The 2038r is so handy for sidewalks and doing parking stall in apartment complexes


----------



## Mark Oomkes (Dec 10, 2000)

Huh...had no idea Boss was making mounts either.


----------



## Defcon 5 (Mar 20, 2014)

Mark Oomkes said:


> Huh...had no idea Boss was making mounts either.


I did.....


----------



## Mark Oomkes (Dec 10, 2000)

Defcon 5 said:


> I did.....


SureKwhatever...


----------



## grnleafgrnscape (Nov 30, 2013)

They make for 3 series up to 5 series. 
For my 6 series I just made my brackets and bolt on


----------



## DeVries (Nov 27, 2007)

Too bad it doesn't sit a little closer to the tractor. Looks like there could be a lot of stress on the front of the tractor with it out so far? Or would I be worried for nothing if I had this.


----------



## BUFF (Dec 24, 2009)

DeVries said:


> Too bad it doesn't sit a little closer to the tractor. Looks like there could be a lot of stress on the front of the tractor with it out so far? Or would I be worried for nothing if I had this.


Thought the same thing, head gear looks like it can aboot a foot close to the hood, but maybe it needs to be set foward so the hood can be opened. Something else could have been the mfg cost difference to reduce the overhang.
Still a nice rig


----------



## Mark Oomkes (Dec 10, 2000)

DeVries said:


> Too bad it doesn't sit a little closer to the tractor. Looks like there could be a lot of stress on the front of the tractor with it out so far? Or would I be worried for nothing if I had this.

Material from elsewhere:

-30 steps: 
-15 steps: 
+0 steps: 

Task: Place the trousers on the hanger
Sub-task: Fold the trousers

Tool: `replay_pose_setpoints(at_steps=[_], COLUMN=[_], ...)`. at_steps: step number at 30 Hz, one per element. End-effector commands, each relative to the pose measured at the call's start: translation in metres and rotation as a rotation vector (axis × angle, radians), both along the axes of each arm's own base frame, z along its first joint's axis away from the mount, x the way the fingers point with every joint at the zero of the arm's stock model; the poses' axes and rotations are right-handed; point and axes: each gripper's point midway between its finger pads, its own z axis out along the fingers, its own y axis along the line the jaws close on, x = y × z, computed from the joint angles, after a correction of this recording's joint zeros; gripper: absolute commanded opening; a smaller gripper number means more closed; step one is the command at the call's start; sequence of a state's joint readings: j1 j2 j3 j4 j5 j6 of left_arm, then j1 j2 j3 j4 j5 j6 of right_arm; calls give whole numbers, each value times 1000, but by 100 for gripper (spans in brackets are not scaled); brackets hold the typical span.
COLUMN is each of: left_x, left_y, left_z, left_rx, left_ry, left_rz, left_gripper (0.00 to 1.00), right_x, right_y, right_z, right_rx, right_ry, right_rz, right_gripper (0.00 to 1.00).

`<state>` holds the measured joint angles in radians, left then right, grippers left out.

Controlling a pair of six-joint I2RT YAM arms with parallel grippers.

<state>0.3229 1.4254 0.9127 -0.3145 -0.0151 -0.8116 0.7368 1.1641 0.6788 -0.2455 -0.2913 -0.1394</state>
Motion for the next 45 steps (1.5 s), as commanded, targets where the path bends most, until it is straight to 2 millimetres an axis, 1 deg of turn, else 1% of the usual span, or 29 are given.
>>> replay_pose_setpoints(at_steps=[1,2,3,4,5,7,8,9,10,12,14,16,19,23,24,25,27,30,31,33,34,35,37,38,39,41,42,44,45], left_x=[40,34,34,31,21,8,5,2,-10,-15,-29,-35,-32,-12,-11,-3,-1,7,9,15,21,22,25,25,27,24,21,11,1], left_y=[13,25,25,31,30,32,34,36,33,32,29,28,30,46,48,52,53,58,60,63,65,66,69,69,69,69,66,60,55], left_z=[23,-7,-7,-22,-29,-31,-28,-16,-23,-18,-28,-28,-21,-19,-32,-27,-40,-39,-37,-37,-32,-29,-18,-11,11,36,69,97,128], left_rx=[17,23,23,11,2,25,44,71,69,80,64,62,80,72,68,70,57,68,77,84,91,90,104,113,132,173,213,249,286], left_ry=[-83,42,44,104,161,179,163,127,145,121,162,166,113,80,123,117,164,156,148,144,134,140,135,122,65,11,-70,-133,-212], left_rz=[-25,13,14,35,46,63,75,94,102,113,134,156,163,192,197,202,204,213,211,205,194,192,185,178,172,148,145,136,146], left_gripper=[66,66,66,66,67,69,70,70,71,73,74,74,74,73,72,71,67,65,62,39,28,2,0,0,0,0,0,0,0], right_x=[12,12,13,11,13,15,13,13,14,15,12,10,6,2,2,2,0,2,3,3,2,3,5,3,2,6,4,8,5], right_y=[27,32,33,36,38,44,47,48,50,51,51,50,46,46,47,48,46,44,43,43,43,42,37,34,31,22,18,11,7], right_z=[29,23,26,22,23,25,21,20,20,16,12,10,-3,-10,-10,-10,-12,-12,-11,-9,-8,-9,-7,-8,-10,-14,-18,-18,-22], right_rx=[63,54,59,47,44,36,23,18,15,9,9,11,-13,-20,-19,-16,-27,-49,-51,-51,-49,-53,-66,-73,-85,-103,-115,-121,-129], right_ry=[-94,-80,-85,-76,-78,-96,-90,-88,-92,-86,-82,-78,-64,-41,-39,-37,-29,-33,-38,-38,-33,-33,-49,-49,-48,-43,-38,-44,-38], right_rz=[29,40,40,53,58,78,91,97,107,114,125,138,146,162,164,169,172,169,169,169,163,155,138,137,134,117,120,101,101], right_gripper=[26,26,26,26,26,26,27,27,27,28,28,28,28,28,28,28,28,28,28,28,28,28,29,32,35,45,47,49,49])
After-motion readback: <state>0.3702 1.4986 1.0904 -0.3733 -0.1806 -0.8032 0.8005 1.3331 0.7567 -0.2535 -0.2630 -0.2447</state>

Looks like they took an existing mount and made it work on the Deere without much thought about how it could be moved closer.


----------



## framer1901 (Dec 18, 2005)

They really aren't bolted to much of anything either


----------



## Song Dogger (Apr 19, 2019)

Newbie, late to this post. With the Boss undercarriage mount installed, can you still hook up a loader? This is the exact set-up I've been hoping for on my JD 3046R, but it appears the undercarriage mount would prevent hooking up my H165 loader. I need to be able to regularly switch between the plow and loader.


----------



## grnleafgrnscape (Nov 30, 2013)

Yeah right now it gets in the way.i put one on 2038r, but made own mount and then welded their pushbeam to it. 
I made mine far enough back so I can mount and dismount mine with tractor side still on.
Now trying to get my front mb broom to attach to same mount


----------



## grnleafgrnscape (Nov 30, 2013)

I mentioned to one of the hydraulic guys at boss they should add an accumulater on the plows for tractors as they have no suspension to absorb the bounce going down the road. Take some of the stress off the frame and front end and better ride


----------



## Song Dogger (Apr 19, 2019)

grnleafgrnscape said:


> Yeah right now it gets in the way.i put one on 2038r, but made own mount and then welded their pushbeam to it.
> I made mine far enough back so I can mount and dismount mine with tractor side still on.
> Now trying to get my front mb broom to attach to same mount


You wouldn't have a photo of your modified mount attached to the tractor, would you? I'd like to show them at the shop.


----------



## grnleafgrnscape (Nov 30, 2013)

Not right now, it's up at friend that's going laser cut the hooks out for the broom. As soon as I can I'll get some pictures
I also mentioned to boss guys about that, maybe put a lil more thought in making their mounts, because would sell more if can also use the loader without taking off mount.
I know that with the accumulater, they never even thought about that with tractors, so assuming the loader is same thing


----------



## Song Dogger (Apr 19, 2019)

grnleafgrnscape said:


> Not right now, it's up at friend that's going laser cut the hooks out for the broom. As soon as I can I'll get some pictures


Much appreciated. Got time, I'm already trying to set up for easier plowing next winter while the pain is fresh in my mind!


----------



## grnleafgrnscape (Nov 30, 2013)

I pretty much used the same mount principle from the mounts I made for the 2 6series tractors that I have 10ft xts on with wings.
Use existing holes on the front of the tractor and the braced it on plate steel mounted back by loader quick tach mounts with a 2x2 tube across between the side plates. Then tacked the push beam on front and try loader.
Soon as I get the tractor back I will take pictures.
Mine has just a tube going across the front of the loader for the stand though


----------



## Song Dogger (Apr 19, 2019)

4x4Farmer said:


> Been thinking about doing this for years...didn't relize till just now that boss acually offers a mount for doing this. I guess I've been under a rock. I know Steve from Fargo Snow had been making mounts for the bigger tractors to run 8'2s on but I always wanted to do one for the 3 series with a utv plow but this set up with the 7' v plow looks like a bad ass rig!
> View attachment 184631
> 
> 
> ...


Hello, sir. I PM'd you a few days ago, not sure if you're watching for them. I could use your expertise. I have a John Deere 3046r and want the exact set-up you show. Problem is, I use the H165 front end loader frequently, and it appears Boss's undercarriage mounted on the tractor hinders mounting of the loader. A couple of questions, if I may:

1. How difficult would it be to remove/reinstall the undercarriage to mount the loader, say every 3 weeks or so? In the attached schematic, it looks pretty involved - lots of bolts and plates. But, maybe only a few parts of the entire mount need to be removed?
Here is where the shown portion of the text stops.